(YOUR INSTRUCTIONS): Within the records, which lines hold the string "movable"? Report each one by copying it.

Records drawn from a dataset:
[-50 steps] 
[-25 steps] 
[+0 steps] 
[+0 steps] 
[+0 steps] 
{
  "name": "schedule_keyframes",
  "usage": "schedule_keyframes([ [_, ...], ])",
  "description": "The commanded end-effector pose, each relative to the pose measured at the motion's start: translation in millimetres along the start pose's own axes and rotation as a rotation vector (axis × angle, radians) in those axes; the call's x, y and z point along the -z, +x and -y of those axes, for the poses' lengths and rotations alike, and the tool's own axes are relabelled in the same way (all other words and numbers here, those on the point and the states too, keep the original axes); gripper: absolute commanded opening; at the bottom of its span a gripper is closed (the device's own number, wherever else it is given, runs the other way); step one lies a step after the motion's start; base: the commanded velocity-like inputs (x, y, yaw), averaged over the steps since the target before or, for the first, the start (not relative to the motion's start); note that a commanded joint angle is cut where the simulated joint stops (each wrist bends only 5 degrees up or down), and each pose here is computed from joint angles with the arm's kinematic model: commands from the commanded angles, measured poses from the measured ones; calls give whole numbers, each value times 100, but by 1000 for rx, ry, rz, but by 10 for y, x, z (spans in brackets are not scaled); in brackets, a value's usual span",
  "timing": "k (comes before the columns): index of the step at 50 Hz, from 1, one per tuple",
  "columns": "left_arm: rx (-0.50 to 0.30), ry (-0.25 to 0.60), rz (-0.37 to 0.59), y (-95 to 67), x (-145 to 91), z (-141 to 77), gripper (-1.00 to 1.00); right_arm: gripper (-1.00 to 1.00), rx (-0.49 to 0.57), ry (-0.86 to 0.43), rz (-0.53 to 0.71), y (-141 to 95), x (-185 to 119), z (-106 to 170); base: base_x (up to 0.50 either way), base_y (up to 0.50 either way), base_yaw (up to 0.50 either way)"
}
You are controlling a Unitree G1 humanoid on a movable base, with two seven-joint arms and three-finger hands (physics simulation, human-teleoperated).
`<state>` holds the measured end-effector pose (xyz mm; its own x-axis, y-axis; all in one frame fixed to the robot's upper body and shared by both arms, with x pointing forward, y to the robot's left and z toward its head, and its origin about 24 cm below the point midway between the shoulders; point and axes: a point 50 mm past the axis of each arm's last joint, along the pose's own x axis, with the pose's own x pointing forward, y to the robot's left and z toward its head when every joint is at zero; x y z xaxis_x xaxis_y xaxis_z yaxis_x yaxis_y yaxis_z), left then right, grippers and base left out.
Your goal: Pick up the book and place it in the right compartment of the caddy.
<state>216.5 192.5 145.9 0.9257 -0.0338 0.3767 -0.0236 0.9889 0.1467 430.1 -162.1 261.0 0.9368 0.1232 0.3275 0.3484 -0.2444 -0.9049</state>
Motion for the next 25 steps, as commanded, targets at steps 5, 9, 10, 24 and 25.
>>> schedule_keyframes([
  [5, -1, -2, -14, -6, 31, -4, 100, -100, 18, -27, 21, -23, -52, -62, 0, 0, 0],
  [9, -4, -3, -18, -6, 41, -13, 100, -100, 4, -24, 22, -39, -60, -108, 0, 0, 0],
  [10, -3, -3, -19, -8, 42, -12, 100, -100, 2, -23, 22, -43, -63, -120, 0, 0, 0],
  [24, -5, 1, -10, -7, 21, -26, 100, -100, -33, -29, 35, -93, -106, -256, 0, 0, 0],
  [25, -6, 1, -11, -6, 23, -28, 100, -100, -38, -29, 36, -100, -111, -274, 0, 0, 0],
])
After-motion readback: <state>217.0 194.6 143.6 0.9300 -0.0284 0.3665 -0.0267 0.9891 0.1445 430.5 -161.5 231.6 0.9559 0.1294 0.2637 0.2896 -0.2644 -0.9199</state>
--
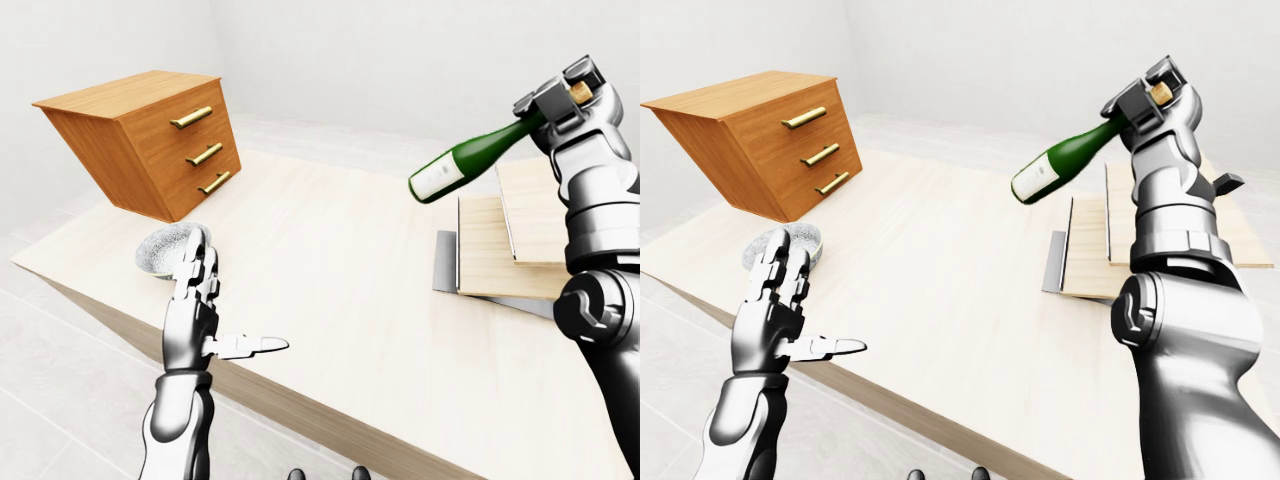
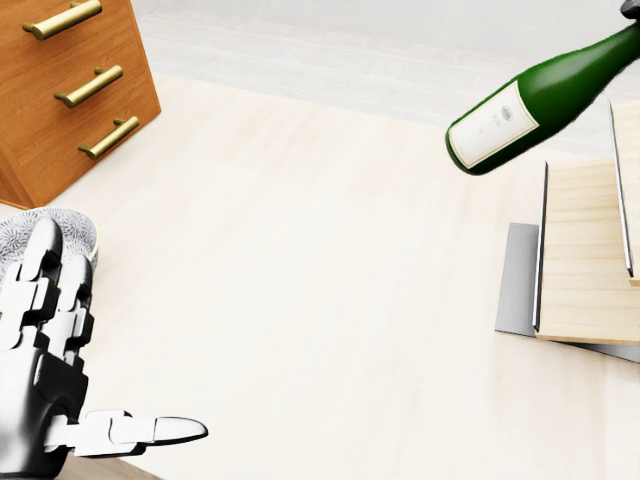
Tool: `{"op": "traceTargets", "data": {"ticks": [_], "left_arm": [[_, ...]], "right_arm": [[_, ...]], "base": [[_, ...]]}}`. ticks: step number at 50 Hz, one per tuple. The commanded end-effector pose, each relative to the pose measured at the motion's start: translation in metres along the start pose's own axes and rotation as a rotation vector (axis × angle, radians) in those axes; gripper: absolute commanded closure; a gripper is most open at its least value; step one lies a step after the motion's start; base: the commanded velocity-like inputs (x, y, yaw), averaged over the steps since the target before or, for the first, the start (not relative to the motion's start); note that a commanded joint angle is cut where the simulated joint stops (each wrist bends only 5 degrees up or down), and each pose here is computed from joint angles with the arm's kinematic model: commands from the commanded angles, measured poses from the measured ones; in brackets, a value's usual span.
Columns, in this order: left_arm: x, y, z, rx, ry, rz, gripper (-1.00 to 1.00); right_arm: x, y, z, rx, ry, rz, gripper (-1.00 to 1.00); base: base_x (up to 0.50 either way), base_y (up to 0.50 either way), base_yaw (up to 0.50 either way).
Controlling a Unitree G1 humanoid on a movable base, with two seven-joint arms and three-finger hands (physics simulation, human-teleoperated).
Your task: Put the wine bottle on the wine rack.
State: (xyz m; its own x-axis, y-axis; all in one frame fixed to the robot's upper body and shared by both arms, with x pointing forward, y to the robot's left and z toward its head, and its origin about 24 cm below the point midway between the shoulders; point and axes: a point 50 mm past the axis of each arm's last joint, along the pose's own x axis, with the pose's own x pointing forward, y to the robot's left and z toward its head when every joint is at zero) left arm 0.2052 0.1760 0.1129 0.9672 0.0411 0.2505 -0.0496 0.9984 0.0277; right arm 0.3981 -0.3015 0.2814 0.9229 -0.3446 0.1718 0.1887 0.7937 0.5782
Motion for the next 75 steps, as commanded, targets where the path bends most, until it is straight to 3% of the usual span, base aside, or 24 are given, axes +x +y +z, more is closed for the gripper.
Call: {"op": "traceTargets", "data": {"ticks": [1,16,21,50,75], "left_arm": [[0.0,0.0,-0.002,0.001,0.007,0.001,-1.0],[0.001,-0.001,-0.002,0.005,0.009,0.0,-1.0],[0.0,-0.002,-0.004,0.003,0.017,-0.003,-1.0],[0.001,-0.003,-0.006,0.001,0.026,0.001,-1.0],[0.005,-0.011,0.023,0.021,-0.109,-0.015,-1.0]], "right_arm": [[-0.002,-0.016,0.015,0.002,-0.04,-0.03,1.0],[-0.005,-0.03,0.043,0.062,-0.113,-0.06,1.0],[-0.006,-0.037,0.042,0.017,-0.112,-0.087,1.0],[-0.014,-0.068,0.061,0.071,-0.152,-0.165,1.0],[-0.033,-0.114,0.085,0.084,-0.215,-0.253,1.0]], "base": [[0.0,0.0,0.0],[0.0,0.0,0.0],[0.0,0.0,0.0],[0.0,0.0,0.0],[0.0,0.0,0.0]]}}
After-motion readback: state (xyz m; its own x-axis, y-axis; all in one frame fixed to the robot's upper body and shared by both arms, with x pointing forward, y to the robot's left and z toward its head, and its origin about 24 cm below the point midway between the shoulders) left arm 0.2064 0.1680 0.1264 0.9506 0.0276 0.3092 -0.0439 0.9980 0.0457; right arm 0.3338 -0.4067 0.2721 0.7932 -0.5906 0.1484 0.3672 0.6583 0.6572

(SOLUTION FOR THIS PROBLEM):
You are controlling a Unitree G1 humanoid on a movable base, with two seven-joint arms and three-finger hands (physics simulation, human-teleoperated).
Controlling a Unitree G1 humanoid on a movable base, with two seven-joint arms and three-finger hands (physics simulation, human-teleoperated).

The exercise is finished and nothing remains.